§ Information:
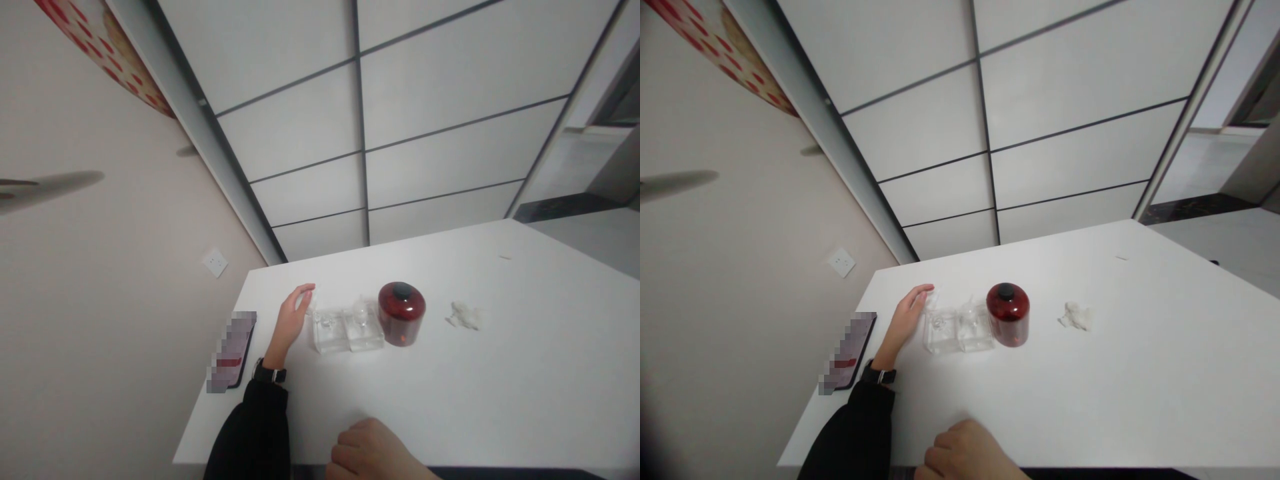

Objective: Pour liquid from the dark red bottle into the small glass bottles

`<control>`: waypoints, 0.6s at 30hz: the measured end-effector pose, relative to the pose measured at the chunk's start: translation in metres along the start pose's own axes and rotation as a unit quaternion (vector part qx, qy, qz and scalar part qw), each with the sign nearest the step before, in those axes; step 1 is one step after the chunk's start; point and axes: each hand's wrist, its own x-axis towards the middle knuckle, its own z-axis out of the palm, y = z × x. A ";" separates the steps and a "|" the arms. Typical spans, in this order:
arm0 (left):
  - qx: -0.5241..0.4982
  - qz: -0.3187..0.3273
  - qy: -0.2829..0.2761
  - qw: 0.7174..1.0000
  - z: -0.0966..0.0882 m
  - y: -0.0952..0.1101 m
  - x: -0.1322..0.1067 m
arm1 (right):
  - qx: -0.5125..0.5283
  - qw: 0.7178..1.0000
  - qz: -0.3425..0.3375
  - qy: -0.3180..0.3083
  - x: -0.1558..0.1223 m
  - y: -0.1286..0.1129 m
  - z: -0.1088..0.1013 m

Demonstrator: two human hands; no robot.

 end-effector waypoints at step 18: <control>0.206 0.104 -0.197 0.953 0.014 0.065 -0.029 | 0.010 1.000 -0.011 0.001 -0.001 -0.006 0.009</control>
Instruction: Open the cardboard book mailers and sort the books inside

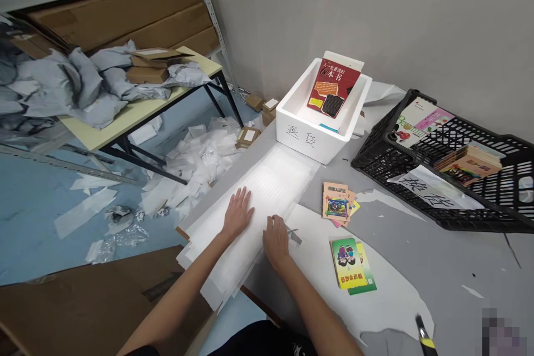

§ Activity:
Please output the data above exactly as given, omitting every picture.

§ Exercise answer:
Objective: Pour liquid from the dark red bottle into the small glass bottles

`<control>`: waypoints, 0.6s at 30hz: the measured end-effector pose, relative to the pose measured at the chunk's start: translation in metres along the start pose's own axes and rotation as a unit quaternion (vector part qx, qy, qz and scalar part qw), each with the sign nearest the step before, in those axes; step 1 is one step after the chunk's start; point and axes: each hand's wrist, its own x-axis towards the middle knuckle, its own z-axis out of the palm, y = z × x. A ";" separates the steps and a "|" the arms. Typical spans, in this order:
arm0 (left):
  - qx: -0.5241..0.4982
  - qz: -0.3187..0.3273
  - qy: -0.2829..0.2761
  - qw: 0.7174..1.0000
  - z: -0.0966..0.0882 m
  - y: -0.0952..0.1101 m
  - x: -0.1322..0.1067 m
arm1 (right):
  - qx: -0.5125..0.5283
  - qw: 0.7178..1.0000
  - qz: -0.3425..0.3375
  - qy: -0.3180..0.3083
  - x: -0.1558..0.1223 m
  - y: -0.1286..0.1129 m
  - z: -0.1088..0.1013 m

Demonstrator: two human hands; no robot.

 end-effector waypoints at step 18: <control>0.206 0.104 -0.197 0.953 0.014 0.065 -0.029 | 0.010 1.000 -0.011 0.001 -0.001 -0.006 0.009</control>
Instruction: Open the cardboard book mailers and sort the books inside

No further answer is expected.